[[ AVAILABLE RECORDS, beginning ]]

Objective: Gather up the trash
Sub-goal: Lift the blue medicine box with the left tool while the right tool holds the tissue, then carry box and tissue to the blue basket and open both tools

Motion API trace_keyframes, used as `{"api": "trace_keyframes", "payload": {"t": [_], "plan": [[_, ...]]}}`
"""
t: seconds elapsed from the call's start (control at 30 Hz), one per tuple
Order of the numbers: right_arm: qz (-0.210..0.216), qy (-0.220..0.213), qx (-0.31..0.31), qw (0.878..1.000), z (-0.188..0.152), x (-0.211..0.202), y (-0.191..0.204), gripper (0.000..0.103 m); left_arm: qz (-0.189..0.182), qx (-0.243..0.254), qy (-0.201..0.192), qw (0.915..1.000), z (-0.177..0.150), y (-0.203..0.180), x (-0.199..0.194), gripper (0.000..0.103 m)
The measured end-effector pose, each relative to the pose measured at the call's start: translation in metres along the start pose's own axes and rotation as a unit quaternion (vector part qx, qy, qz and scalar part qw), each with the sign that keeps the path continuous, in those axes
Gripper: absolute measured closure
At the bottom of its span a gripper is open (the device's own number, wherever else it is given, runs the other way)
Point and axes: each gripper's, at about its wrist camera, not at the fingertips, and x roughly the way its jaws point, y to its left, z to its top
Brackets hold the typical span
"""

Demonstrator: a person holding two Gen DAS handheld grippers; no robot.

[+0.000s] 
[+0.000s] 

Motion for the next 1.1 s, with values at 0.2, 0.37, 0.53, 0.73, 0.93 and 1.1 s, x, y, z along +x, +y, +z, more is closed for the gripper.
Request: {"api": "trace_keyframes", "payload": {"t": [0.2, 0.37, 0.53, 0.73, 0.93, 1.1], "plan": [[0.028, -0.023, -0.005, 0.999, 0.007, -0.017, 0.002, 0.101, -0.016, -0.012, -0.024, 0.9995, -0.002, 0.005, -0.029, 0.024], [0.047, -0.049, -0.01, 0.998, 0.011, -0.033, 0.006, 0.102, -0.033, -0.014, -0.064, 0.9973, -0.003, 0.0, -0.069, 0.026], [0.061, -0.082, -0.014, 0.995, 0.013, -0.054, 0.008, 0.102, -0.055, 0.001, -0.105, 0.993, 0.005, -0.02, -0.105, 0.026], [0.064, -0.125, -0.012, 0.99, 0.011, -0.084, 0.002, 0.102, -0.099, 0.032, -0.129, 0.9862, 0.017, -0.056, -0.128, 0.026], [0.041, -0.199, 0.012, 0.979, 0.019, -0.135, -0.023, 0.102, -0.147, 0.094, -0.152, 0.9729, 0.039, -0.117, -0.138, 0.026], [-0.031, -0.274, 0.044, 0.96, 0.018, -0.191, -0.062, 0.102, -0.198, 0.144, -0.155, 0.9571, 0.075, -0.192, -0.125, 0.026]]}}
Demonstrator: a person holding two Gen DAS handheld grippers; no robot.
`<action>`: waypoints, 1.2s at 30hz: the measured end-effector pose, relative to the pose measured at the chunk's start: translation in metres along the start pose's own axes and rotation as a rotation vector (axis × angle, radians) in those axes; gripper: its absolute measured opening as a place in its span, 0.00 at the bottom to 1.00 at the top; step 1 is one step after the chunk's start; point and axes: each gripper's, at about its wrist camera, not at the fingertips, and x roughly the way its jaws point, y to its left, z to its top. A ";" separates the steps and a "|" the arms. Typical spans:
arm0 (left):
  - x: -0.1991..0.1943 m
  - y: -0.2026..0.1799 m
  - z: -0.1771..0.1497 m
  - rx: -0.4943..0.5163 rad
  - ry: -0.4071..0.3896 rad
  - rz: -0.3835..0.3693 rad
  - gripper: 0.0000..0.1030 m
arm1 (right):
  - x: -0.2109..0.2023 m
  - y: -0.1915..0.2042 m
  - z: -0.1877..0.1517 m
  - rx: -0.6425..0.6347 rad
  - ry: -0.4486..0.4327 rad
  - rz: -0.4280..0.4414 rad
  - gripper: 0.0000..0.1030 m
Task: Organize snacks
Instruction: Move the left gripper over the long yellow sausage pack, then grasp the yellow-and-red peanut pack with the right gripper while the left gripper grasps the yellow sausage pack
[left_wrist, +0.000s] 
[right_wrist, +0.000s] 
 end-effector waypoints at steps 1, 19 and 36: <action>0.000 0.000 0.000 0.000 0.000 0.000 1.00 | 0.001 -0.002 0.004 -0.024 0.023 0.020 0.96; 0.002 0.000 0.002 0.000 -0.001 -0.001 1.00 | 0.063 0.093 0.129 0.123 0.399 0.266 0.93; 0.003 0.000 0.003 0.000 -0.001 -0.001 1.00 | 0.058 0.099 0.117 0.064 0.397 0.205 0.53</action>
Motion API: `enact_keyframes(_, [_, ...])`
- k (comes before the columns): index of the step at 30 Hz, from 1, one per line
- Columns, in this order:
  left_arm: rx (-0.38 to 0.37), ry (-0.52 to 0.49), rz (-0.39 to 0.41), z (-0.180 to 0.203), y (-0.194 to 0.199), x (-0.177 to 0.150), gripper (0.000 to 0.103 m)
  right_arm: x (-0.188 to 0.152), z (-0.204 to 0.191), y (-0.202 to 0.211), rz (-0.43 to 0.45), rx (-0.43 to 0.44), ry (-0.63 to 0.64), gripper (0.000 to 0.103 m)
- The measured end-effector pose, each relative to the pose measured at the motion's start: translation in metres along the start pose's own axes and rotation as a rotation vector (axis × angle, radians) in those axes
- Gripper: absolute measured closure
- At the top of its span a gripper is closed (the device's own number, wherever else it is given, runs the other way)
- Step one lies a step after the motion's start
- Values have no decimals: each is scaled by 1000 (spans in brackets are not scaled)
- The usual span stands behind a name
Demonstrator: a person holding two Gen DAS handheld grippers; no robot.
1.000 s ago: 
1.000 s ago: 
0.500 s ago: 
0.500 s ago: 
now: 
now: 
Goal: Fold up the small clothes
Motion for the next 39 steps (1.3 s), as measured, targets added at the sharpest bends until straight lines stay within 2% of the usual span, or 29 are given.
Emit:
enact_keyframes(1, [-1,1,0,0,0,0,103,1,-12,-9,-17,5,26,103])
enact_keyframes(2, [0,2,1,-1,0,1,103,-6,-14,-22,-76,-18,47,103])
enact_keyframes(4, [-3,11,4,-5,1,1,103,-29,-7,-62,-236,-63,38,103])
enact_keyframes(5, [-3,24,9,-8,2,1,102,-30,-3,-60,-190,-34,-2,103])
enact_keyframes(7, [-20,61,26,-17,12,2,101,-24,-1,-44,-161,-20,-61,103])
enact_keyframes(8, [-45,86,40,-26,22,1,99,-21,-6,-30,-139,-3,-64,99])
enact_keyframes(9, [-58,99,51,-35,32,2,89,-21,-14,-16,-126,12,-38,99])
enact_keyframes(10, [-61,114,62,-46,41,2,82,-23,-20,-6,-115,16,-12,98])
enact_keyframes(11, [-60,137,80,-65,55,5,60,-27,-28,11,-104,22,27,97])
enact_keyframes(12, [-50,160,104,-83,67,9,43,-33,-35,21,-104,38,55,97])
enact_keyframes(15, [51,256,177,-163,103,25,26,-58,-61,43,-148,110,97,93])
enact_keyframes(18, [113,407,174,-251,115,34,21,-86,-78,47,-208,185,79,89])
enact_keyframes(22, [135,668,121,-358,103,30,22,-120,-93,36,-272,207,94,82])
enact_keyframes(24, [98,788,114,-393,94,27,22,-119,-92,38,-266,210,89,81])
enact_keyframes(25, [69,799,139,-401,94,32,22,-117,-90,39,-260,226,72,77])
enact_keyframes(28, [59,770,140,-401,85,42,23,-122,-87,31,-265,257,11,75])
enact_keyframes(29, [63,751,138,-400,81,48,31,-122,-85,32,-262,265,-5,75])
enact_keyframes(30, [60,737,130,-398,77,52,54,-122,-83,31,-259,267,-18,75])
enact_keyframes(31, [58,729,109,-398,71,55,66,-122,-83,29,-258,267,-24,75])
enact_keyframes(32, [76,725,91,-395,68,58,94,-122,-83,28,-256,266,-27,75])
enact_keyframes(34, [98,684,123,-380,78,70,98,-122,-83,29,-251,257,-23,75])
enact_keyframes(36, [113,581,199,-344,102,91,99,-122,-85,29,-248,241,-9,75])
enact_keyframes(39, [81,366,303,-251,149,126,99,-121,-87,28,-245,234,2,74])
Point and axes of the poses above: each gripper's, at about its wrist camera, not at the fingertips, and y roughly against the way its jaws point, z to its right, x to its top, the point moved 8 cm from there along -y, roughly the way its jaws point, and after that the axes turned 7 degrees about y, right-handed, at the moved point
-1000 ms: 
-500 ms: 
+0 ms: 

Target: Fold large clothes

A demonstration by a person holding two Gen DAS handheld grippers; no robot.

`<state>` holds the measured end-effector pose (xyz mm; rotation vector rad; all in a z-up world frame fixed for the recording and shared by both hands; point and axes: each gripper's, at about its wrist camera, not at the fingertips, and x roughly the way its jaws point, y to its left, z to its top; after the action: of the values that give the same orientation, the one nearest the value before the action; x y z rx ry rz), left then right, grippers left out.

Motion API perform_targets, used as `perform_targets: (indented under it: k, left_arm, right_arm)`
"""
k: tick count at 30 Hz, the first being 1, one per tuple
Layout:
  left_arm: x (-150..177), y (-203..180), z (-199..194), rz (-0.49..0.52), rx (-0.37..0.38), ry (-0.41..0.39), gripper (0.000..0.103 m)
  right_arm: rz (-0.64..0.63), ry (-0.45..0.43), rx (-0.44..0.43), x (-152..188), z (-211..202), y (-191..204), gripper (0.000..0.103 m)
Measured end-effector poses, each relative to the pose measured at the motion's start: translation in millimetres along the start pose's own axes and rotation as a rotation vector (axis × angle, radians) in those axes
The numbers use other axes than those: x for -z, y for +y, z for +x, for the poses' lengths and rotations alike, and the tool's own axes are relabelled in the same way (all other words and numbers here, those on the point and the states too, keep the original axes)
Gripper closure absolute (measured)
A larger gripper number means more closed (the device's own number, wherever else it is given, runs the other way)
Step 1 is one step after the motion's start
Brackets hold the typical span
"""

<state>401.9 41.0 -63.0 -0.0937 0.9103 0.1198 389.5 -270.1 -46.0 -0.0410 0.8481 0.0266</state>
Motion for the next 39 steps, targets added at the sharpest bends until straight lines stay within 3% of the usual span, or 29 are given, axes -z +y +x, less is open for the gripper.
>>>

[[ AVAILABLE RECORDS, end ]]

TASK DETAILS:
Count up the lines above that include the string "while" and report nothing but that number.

WRITTEN ANSWER:
2